Take shorter or less frequent showers, use a water saving shower head, reduce your water pressure, compost food scraps instead of using the garburator, run your washing machine and dishwasher less often, turn off the tap when shaving or brushing your teeth, check your toilets for leaks, monitor your outdoor watering and try to utilize grey and collected rain water whenever possible.

5. Produce Less Waste

Make it a habit to bring your own cup, container, bag, etc. Check out these 8 Simple BYO Options to Waste Less for easy tips.

6. Recycle Better

Educate yourself on what can and can't be recycled and how to make your recycling efforts count. For more information check out these 12 Simple Ways to Up Your Recycling Game.

7. Shop Local

Shipping stuff around the world burns significant amounts of fossil fuels. By purchasing items made in countries such as China you are supporting the use of the same fossil fuels being protested. Whenever possible purchase food, clothing, household goods and other items made closer to home to reduce your environmental impact.

8. Leave Your Car at Home

Unless you are driving a 100% electric car, you are burning fossil fuels with every trip. You don't need to get rid of your car, but consider whether you could at least sometimes walk, bike, scooter, transit or carpool instead. Also, when you do need to drive, take a minute to plan out your trip to reduce your time on the road, avoid sitting in traffic and ensure you hit all your stops in 1 trip (vs. 2 or 3).

9. Live with Less

Nope, you don't need the newest and coolest technology (the average lifespan of an iPhone is over 4 years, despite new ones being released annually), an overflowing closet of clothes you don't wear, 25+ pairs of shoes, cupboards stuffed full of kitchen gadgets you rarely use, more cars than family members or a mini toy shop in your basement. Stuff is not the key to happiness. In fact, as much as 99% of stuff we purchase becomes trash within 6 months. Yikes.

10. Buy Secondhand

Secondhand stores are full of awesome one of a kind vintage scores at a fraction of the price AND environmental impact. You can also score some awesome used stuff on Craigslist, Kijiji, Varagesale and Facebook.

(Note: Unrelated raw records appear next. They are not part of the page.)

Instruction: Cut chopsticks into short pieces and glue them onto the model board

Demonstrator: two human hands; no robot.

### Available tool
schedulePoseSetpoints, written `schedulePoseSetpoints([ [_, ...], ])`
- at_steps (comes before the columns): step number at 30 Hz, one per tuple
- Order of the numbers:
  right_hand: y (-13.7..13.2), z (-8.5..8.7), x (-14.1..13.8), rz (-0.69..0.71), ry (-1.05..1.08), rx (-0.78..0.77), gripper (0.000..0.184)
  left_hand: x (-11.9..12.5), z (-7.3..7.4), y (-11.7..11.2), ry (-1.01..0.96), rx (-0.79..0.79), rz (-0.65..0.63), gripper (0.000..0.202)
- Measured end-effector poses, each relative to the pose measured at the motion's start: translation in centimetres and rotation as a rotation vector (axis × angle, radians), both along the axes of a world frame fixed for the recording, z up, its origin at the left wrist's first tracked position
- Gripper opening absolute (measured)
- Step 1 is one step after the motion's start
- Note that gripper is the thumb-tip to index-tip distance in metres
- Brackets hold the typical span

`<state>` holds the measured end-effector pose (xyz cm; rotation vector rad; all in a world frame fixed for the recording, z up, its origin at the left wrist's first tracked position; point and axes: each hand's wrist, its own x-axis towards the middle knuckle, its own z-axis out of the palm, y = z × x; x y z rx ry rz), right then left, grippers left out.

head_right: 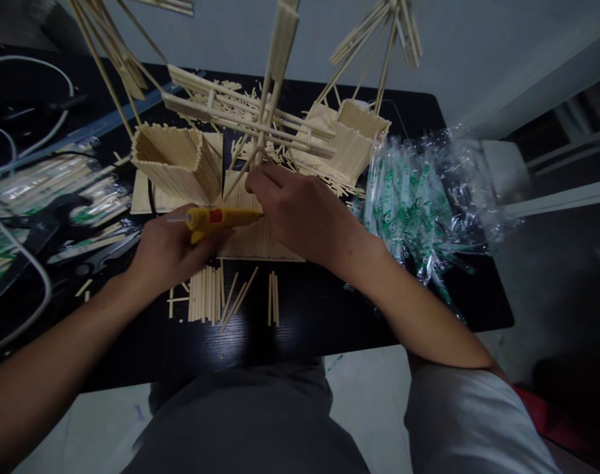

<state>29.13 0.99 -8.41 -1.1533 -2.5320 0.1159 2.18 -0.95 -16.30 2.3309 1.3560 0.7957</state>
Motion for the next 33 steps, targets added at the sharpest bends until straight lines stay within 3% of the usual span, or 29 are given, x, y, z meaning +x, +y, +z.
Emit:
schedulePoseSetpoints([
  [33,0.08,-0.03,-0.02,0.004,-0.002,-0.025,0.028,-0.18,0.42,0.06,0.001,-0.012,-0.01,0.031],
])
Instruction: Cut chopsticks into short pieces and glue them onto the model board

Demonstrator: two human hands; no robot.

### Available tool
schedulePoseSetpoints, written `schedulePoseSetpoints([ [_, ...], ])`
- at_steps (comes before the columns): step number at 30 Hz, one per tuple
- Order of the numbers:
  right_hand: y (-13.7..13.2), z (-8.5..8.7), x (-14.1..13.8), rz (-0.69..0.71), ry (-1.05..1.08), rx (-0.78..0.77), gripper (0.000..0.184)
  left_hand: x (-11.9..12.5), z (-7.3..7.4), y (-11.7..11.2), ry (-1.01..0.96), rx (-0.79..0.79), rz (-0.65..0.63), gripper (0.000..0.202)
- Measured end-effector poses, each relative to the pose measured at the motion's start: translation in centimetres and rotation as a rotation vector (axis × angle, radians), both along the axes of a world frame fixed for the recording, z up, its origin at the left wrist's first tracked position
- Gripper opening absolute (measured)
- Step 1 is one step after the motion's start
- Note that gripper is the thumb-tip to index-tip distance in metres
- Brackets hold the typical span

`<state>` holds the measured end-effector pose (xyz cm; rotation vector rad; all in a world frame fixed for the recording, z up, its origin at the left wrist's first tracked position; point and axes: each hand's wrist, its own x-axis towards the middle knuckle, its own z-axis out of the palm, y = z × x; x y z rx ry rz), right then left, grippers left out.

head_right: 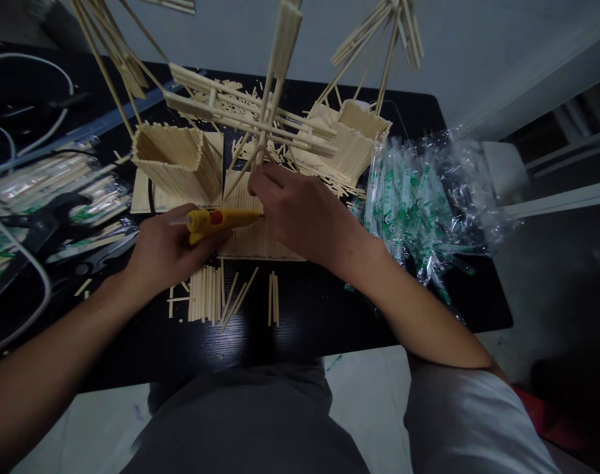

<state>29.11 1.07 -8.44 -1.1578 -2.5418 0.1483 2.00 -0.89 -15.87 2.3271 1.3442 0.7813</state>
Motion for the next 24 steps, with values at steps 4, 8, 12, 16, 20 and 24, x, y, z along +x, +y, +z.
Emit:
schedulePoseSetpoints([
  [4,0.05,-0.22,-0.03,0.002,0.024,0.011,0.03,0.01,0.04,-0.05,-0.017,-0.004,0.0,0.03],
  [8,0.03,-0.32,-0.08,-0.01,0.033,0.024,0.03,0.03,0.08,-0.04,-0.02,-0.014,-0.002,0.029],
  [12,-0.03,-0.34,-0.13,-0.021,0.03,0.02,0.028,0.01,0.07,-0.02,-0.008,-0.02,0.0,0.029],
  [16,-0.08,-0.45,-0.14,-0.023,0.02,0.029,0.027,0.0,0.02,-0.01,-0.029,-0.009,-0.01,0.027],
  [20,-0.05,-0.71,-0.09,-0.014,0.013,0.066,0.027,0.0,-0.07,-0.01,-0.034,0.012,-0.014,0.027],
  [24,-0.06,-0.91,-0.05,-0.018,0.019,0.087,0.027,0.01,-0.16,0.0,-0.039,0.055,-0.026,0.024],
])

11. Go Green When You Clean

Most cleaning products on the market contain a slew of hazardous chemicals that are not only bad for our health (hello cancer), but also make their way into the environment with each use. A quick google search for DIY cleaning products will yield hundreds of results for solutions that require as few as 1 ingredient and do the same if not a better job. A win-win.

So please do attend the protests and show our government that you care and want something done about climate change, but don't forget to pay attention to your own environmental footprint and the impact you might be having on climate change. There is no Planet B.

“If we pollute the air, water and soil that keep us alive and well, and destroy the biodiversity that allows natural systems to function, no amount of money will save us.” – David Suzuki

Need help?

Wanting to change and actually taking the step and making permanent changes can be two very different things. To start, pick one thing you want to do and turn it into a goal. Once it has become routine/habit go back and set additional goals.